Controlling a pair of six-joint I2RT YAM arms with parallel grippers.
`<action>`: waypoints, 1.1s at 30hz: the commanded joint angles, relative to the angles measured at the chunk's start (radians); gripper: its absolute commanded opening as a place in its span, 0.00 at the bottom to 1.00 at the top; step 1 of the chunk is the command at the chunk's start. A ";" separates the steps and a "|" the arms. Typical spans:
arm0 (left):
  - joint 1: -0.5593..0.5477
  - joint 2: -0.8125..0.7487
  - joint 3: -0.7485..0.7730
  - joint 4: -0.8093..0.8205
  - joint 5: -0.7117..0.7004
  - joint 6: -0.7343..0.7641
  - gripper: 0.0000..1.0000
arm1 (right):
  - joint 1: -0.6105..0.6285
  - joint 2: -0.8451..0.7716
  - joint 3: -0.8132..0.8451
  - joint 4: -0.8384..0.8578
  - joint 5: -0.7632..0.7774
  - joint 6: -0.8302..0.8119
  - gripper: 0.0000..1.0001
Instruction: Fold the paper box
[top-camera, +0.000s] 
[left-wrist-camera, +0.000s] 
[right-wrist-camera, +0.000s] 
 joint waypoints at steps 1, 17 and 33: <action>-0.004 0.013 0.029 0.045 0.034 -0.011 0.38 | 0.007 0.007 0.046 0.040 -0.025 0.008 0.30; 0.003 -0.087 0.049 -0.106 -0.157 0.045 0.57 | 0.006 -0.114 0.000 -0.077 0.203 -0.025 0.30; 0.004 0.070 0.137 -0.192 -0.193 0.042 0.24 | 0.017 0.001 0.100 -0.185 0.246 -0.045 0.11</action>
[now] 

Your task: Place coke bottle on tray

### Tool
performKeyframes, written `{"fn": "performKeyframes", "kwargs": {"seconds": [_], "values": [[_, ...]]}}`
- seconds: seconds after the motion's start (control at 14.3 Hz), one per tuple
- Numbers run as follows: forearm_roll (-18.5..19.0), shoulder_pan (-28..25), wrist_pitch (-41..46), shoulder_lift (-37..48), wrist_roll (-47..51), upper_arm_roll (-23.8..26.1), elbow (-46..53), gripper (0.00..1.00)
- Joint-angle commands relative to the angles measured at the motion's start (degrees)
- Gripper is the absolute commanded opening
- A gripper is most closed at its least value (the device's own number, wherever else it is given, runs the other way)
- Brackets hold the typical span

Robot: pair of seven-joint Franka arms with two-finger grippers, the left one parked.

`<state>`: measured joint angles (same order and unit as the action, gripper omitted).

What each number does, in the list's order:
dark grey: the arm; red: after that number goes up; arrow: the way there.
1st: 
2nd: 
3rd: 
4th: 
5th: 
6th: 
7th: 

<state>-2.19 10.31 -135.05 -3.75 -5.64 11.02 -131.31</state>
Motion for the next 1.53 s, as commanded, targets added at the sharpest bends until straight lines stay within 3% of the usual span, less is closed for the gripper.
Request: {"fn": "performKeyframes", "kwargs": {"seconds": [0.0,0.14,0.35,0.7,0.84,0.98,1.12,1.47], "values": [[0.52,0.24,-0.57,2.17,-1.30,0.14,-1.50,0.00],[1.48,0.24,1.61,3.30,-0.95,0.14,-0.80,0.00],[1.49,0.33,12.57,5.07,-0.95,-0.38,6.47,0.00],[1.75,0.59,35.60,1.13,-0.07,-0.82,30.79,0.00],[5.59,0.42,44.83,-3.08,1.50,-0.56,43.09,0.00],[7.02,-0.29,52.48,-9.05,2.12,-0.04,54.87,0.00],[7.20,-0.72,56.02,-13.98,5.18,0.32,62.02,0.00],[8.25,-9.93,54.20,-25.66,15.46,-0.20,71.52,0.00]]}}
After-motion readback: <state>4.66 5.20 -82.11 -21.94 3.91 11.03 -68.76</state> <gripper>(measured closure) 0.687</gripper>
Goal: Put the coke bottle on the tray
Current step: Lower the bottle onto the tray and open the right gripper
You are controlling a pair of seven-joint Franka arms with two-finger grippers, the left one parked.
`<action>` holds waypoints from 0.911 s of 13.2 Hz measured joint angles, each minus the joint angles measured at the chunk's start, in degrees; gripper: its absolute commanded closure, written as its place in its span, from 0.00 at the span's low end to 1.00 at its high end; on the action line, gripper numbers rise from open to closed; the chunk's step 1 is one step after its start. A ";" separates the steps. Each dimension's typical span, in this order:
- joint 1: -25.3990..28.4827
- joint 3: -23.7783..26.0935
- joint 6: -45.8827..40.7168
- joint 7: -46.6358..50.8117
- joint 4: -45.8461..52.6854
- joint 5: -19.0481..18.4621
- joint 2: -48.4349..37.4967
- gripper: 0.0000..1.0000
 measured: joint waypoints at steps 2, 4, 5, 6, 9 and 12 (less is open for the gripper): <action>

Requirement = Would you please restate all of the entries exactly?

Response =
Controlling a pair of six-joint I2RT YAM arms with parallel grippers.
`<action>`: waypoints, 1.1s at 30hz: the commanded joint angles, relative to the angles measured at the chunk's start (radians); gripper: its absolute commanded opening as a place in its span, 0.00 at the bottom to 1.00 at the top; step 1 of the chunk is the command at the chunk's start. A ";" separates the steps and a "|" the arms. Typical spans:
arm0 (left):
  - joint 1: -0.5593..0.5477
  - joint 2: -0.8125..0.7487
  - joint 3: -0.7485..0.7730
  - joint 4: -0.8093..0.8205
  - joint 5: -0.7117..0.7004
  - joint 6: -0.7343..0.7641
  - gripper: 0.0000..1.0000
arm1 (right):
  - joint 1: -0.6105..0.6285
  - joint 2: -0.8451..0.7716
  - joint 3: -0.8132..0.8451
  - joint 4: -0.8384..0.8578
  - joint 5: -0.7632..0.7774
  - joint 6: -0.8302..0.8119
  - gripper: 0.0000..1.0001
Instruction: Fold the paper box
[top-camera, +0.000s] 
[left-wrist-camera, +0.000s] 
[right-wrist-camera, +0.000s] 
 joint waypoints at steps 1, 17 and 33: <action>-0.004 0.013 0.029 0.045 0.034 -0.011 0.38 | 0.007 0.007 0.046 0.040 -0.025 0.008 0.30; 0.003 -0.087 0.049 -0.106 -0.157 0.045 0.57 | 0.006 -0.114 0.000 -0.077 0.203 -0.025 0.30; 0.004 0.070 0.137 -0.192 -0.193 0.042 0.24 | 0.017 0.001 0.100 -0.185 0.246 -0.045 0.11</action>
[now] 

Your task: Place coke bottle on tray

### Tool
performKeyframes, written `{"fn": "performKeyframes", "kwargs": {"seconds": [_], "values": [[_, ...]]}}`
- seconds: seconds after the motion's start (control at 14.3 Hz), one per tuple
- Numbers run as follows: forearm_roll (-18.5..19.0), shoulder_pan (-28..25), wrist_pitch (-41..46), shoulder_lift (-37..48), wrist_roll (-47..51), upper_arm_roll (-23.8..26.1), elbow (-46..53), gripper (0.00..1.00)
- Joint-angle commands relative to the angles measured at the motion's start (degrees)
- Gripper is the absolute commanded opening
- A gripper is most closed at its least value (the device's own number, wherever else it is given, runs the other way)
- Brackets hold the typical span

Robot: pair of seven-joint Franka arms with two-finger grippers, the left one parked.

`<state>`: measured joint angles (same order and unit as the action, gripper omitted).

What each number does, in the list's order:
dark grey: the arm; red: after that number goes up; arrow: the way there.
1st: 
2nd: 
3rd: 
4th: 
5th: 
6th: 
7th: 

<state>-2.19 10.31 -135.05 -3.75 -5.64 11.02 -131.31</state>
Motion for the next 1.53 s, as commanded, targets added at the sharpest bends until straight lines stay within 3% of the usual span, less is closed for the gripper.
Request: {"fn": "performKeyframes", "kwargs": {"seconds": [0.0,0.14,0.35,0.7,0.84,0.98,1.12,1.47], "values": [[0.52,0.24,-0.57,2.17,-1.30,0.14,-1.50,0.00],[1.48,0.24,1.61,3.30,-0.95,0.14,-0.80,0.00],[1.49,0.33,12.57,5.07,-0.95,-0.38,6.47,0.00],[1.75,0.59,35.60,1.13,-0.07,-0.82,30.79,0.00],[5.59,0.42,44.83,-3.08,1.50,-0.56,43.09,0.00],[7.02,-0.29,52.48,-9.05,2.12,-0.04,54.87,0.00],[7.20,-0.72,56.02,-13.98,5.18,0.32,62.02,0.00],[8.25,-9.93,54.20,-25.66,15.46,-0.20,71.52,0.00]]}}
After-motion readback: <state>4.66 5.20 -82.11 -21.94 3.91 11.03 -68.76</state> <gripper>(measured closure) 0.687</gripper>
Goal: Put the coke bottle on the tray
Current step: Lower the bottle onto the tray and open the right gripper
You are controlling a pair of seven-joint Franka arms with two-finger grippers, the left one parked.
`<action>` holds waypoints from 0.911 s of 13.2 Hz measured joint angles, each minus the joint angles measured at the chunk's start, in degrees; gripper: its absolute commanded closure, written as its place in its span, from 0.00 at the span's low end to 1.00 at its high end; on the action line, gripper numbers rise from open to closed; the chunk's step 1 is one step after its start. A ";" separates the steps. Each dimension's typical span, in this order:
- joint 1: -25.3990..28.4827
- joint 3: -23.7783..26.0935
- joint 6: -45.8827..40.7168
- joint 7: -46.6358..50.8117
- joint 4: -45.8461..52.6854
- joint 5: -19.0481..18.4621
- joint 2: -48.4349..37.4967
- gripper: 0.0000..1.0000
 measured: joint waypoints at steps 2, 4, 5, 6, 9 and 12 (less is open for the gripper): <action>

This response contains the complete answer.